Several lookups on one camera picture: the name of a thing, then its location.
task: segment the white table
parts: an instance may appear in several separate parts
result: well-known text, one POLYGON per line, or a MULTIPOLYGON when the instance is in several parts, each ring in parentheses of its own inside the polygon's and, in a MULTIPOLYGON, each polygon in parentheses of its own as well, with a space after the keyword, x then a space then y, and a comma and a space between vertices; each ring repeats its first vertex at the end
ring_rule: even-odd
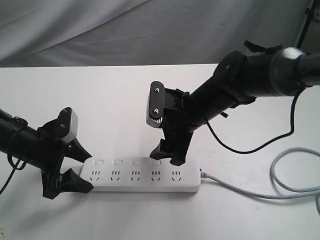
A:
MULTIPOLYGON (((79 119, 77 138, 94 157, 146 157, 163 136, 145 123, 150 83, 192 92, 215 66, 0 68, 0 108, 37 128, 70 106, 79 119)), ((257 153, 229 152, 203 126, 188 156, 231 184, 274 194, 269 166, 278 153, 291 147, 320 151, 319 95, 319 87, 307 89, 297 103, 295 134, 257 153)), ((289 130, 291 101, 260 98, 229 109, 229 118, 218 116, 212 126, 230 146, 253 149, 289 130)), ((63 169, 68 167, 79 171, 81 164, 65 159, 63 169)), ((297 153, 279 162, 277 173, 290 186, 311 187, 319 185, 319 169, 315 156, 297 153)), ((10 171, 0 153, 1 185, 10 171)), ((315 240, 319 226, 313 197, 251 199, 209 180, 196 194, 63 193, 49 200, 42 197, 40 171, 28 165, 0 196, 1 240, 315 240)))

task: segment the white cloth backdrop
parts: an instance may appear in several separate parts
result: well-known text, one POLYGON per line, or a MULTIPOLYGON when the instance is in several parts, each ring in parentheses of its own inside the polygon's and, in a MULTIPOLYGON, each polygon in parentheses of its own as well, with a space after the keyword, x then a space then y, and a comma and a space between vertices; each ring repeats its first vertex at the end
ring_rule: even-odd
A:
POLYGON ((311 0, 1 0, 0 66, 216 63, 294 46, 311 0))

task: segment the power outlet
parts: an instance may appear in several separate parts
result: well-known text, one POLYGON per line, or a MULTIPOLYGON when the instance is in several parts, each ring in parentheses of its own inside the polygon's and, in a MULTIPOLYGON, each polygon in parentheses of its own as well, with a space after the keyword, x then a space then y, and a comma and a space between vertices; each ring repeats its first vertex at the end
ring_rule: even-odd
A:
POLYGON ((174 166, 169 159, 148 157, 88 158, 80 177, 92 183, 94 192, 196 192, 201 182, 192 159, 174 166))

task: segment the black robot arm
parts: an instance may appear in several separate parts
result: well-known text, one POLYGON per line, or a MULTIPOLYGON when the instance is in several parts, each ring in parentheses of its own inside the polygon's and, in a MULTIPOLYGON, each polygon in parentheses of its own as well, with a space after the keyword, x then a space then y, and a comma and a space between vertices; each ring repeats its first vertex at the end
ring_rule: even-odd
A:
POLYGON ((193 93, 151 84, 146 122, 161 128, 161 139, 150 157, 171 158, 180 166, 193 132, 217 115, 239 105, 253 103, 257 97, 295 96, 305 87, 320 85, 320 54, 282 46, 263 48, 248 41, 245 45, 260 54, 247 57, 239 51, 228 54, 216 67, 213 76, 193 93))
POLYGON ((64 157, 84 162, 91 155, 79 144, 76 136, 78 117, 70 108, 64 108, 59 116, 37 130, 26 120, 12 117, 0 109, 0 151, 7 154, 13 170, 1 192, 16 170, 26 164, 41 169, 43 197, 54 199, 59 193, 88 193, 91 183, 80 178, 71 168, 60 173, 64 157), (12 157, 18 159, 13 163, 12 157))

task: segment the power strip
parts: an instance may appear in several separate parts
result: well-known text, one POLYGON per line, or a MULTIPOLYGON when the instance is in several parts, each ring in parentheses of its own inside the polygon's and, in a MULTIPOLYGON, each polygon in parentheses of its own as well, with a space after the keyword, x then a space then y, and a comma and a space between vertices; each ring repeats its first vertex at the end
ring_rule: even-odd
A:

◆ **Task brief**
All of the data above should be transcribed verbatim, with pictures omitted.

◆ **Solution**
Several lookups on one camera picture: the name of a thing, then its location.
task: segment the white table
parts: an instance may appear in several separate parts
result: well-known text, one POLYGON per line, or a MULTIPOLYGON when the instance is in several parts, each ring in parentheses of its own inside the polygon's and, in a MULTIPOLYGON, each polygon in parentheses of its own as well, with a space after the keyword, x then a space then y, and a comma and a space between vertices; each ring repeats its first vertex at the end
ring_rule: even-odd
A:
MULTIPOLYGON (((79 119, 77 138, 94 157, 146 157, 163 136, 145 123, 150 83, 192 92, 215 66, 0 68, 0 108, 37 128, 70 106, 79 119)), ((257 153, 229 152, 203 126, 188 156, 231 184, 274 194, 269 166, 278 153, 291 147, 320 151, 319 95, 319 87, 307 89, 297 103, 295 134, 257 153)), ((289 130, 291 101, 260 98, 229 109, 229 118, 218 116, 212 126, 230 146, 253 149, 289 130)), ((63 169, 68 167, 79 171, 81 164, 65 159, 63 169)), ((297 153, 279 162, 277 173, 290 186, 311 187, 319 185, 319 169, 315 156, 297 153)), ((10 171, 0 153, 1 185, 10 171)), ((315 240, 319 226, 313 197, 251 199, 209 180, 196 194, 63 193, 49 200, 42 197, 40 171, 28 165, 0 196, 1 240, 315 240)))

task: segment the white cloth backdrop
parts: an instance may appear in several separate parts
result: well-known text, one POLYGON per line, or a MULTIPOLYGON when the instance is in several parts, each ring in parentheses of its own inside the polygon's and, in a MULTIPOLYGON, each polygon in parentheses of its own as well, with a space after the keyword, x then a space then y, and a comma and a space between vertices; each ring repeats its first vertex at the end
ring_rule: even-odd
A:
POLYGON ((311 0, 1 0, 0 66, 216 63, 294 46, 311 0))

task: segment the power outlet
parts: an instance may appear in several separate parts
result: well-known text, one POLYGON per line, or a MULTIPOLYGON when the instance is in several parts, each ring in parentheses of its own inside the polygon's and, in a MULTIPOLYGON, each polygon in parentheses of its own as well, with a space after the keyword, x then a space then y, and a comma and a space between vertices; each ring repeats its first vertex at the end
ring_rule: even-odd
A:
POLYGON ((174 166, 169 159, 148 157, 88 158, 80 177, 92 183, 94 192, 196 192, 201 182, 192 159, 174 166))

task: segment the black robot arm
parts: an instance may appear in several separate parts
result: well-known text, one POLYGON per line, or a MULTIPOLYGON when the instance is in several parts, each ring in parentheses of its own inside the polygon's and, in a MULTIPOLYGON, each polygon in parentheses of its own as well, with a space after the keyword, x then a space then y, and a comma and a space between vertices; each ring repeats its first vertex at the end
ring_rule: even-odd
A:
POLYGON ((193 93, 151 84, 146 122, 161 128, 161 139, 150 157, 171 158, 180 166, 193 132, 217 115, 239 105, 253 103, 257 97, 295 96, 305 87, 320 85, 320 54, 282 46, 263 48, 248 41, 245 45, 260 54, 247 57, 239 51, 228 54, 216 67, 213 76, 193 93))
POLYGON ((64 157, 84 162, 91 155, 79 144, 76 136, 78 117, 70 108, 64 108, 59 116, 37 130, 26 120, 12 117, 0 109, 0 151, 7 154, 13 170, 1 192, 16 170, 26 164, 41 169, 43 197, 54 199, 59 193, 88 193, 91 183, 80 178, 71 168, 60 173, 64 157), (12 157, 18 159, 13 163, 12 157))

task: segment the power strip
parts: an instance may appear in several separate parts
result: well-known text, one POLYGON per line, or a MULTIPOLYGON when the instance is in several parts, each ring in parentheses of its own inside the polygon's and, in a MULTIPOLYGON, each polygon in parentheses of its own as well, with a space after the keyword, x then a space then y, and a comma and a space between vertices; each ring repeats its first vertex at the end
ring_rule: even-odd
A:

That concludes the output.